Google OCR and Document AI

Document AI

A review of OCR alternatives available in Google and differences between Vision API OCR and Document AI OCR

Author

Rafa Sanchez

Published

August 28, 2022

History and OCR Technology

It’s challenged to achieve a very high accuracy in OCR due to lots of factors. Back in 2006, Google invested in Tesseract, a proprietary software at Hewlett Packard labs, and made it open sourced. Here is an overview paper of Tessearct OCR from Google from 2006.

Tessearct has evolved a lot in the last years, with major revisions, like version 4, which adds LSTM and models for many additional languages (up to 116 languages), and version 5. It’s now an independent and open source project from Google AI.

This paper shows a comparison between AWS Textract, Tessearct and Google OCR, showing Google proprietary OCR as #1.

The current Document AI technology of Google uses self-attention mechanisms as described in this blog post.

OCR services in Google

Services offering OCR in Google are the following:

Vision API DOCUMENT_TEXT_DETECTION: performs OCR on dense text images, such as documents (PDF/TIFF), and images with handwriting. TEXT_DETECTION can be used for sparse text images. See here.
Vision API TEXT_DETECTION: performs OCR on text within the image. Text detection is optimized for areas of sparse text within a larger image. If the image is a document (PDF/TIFF), has dense text, or contains handwriting, use DOCUMENT_TEXT_DETECTION instead. See here.
Document AI OCR Processor: performs OCR supporting multiple formats and resolutions, including quality information (as of v1.1).
ML Kit text recognition: for Android, iOS and Web development, even offline
Gmail OCR: extracting text from GMail attachments
Google Drive OCR: https://support.google.com/drive/answer/176692?hl=en

Differences between Vision API OCR and Document AI OCR

Underlying models are the same in Vision API and Document AI, although Document AI can provide more extra info about the document structure.

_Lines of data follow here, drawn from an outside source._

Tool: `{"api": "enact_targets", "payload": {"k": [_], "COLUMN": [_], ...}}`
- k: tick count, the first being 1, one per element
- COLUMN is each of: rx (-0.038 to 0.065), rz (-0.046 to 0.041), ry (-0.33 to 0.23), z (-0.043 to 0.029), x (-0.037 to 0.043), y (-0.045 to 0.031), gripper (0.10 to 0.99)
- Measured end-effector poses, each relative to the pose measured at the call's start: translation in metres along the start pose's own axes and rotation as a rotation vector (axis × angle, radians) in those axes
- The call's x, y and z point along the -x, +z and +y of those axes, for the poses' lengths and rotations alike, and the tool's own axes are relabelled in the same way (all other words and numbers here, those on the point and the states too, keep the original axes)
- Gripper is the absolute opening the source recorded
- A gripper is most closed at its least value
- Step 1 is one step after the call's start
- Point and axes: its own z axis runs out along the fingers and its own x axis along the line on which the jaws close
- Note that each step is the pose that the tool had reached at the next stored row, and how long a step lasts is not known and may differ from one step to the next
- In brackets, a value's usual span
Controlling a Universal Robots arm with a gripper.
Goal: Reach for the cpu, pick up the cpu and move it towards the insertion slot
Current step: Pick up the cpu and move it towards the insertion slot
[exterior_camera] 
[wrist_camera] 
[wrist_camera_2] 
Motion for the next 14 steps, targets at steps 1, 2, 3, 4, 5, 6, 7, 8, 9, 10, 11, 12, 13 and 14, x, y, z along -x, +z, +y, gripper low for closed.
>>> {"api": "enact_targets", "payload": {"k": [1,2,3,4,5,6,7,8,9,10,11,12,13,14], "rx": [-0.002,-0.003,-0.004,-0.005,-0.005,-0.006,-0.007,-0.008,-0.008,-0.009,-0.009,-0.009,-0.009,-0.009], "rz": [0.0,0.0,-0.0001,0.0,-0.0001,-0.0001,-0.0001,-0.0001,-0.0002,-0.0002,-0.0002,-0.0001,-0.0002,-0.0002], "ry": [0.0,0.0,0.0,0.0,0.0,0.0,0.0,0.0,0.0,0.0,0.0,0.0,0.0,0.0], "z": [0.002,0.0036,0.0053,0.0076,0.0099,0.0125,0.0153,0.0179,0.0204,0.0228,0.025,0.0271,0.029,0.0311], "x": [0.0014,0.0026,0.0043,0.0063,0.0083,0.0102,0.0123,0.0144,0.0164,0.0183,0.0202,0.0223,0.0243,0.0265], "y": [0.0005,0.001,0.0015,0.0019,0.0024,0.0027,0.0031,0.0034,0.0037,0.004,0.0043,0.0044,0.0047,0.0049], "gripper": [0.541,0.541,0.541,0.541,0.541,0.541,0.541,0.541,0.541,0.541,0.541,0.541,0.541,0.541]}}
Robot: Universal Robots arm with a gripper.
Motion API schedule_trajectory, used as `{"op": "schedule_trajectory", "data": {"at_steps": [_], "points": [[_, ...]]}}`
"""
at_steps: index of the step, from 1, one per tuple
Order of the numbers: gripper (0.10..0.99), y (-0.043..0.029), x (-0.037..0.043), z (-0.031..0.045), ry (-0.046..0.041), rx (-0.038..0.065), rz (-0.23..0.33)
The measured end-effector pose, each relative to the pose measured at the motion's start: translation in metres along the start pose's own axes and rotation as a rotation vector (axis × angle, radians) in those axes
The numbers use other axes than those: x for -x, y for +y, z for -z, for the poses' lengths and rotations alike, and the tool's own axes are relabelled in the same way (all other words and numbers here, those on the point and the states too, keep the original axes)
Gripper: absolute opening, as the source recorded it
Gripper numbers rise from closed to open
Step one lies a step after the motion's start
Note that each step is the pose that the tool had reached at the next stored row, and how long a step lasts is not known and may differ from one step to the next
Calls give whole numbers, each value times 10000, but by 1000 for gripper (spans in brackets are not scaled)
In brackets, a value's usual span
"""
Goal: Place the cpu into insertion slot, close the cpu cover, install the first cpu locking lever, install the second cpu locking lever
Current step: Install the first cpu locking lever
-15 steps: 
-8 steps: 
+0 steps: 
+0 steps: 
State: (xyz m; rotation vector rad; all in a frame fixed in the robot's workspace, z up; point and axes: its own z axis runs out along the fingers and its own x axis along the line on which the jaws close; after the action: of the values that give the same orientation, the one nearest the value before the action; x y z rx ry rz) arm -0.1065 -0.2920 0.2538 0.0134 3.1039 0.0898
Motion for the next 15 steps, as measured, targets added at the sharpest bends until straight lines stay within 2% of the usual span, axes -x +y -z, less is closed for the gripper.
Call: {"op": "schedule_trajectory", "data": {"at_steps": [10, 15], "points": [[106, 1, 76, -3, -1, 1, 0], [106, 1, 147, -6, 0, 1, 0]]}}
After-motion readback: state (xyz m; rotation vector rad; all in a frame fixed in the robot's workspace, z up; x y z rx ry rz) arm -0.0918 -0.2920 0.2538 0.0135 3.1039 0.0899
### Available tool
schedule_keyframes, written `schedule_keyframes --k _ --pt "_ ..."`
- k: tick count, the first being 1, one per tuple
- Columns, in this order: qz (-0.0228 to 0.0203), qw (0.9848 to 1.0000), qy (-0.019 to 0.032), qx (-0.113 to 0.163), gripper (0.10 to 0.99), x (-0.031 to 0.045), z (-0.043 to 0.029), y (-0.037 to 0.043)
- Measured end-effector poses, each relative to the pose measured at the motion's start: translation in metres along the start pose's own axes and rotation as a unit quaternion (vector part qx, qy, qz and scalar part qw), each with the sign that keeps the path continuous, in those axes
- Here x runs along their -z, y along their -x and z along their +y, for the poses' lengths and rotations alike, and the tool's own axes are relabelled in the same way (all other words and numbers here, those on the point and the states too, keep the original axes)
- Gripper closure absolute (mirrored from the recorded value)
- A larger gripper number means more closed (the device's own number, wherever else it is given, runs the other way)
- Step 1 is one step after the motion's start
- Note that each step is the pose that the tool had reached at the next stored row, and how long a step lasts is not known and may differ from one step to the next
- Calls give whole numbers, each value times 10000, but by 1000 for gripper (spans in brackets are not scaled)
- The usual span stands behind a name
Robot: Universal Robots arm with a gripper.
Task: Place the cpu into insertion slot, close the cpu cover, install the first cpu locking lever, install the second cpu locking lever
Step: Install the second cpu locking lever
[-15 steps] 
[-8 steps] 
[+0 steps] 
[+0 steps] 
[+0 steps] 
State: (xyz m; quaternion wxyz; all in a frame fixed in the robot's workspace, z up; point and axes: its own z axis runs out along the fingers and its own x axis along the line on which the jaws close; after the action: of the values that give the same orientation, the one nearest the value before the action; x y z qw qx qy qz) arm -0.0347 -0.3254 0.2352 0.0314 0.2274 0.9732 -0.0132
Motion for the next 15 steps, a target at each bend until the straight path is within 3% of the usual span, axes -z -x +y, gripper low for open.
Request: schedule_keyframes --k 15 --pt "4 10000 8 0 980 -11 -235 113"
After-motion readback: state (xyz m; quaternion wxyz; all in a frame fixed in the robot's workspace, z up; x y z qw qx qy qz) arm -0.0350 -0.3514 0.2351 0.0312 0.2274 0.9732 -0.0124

Both DOCUMENT_TEXT_DETECTION and TEXT_DETECTION, as well as Document AI, are supported for both online/synchronous and offline/asynchronous for large batch file (PDF/TIFF) processing.
On pricing, cost per 1000 documents is the same for Document AI OCR and Vision API DOCUMENT_TEXT_DETECTION and TEXT_DETECTION However, Vision API gives the first 1000 units/month for free, where DocAI doesn’t.
Vision API can accept PDF/TIFF Files up to 2000 pages per batch request, but Document AI OCR can only accept up to 500 pages per batch request.
Document AI delivers multiple parser versions: v1.0, v1.1 and v1.2. v1.1 brings quality parameters without extra cost. v1.2 removes the quality parameters, but adds other capabilities.

hOCR

hOCR format is not supported today in Google OCR products. hOCR is an open standard to represent OCR outpust.

You or a partner can write a converter from the Document Proto if necessary. Document Proto is described in the REST API documentation here containing all the parser information. Converting to hOCR requires a specific convertion tool, like this public one available for Vision API OCR to hOCR, but adapted to Document AI output.

There is also a package to process hOCR.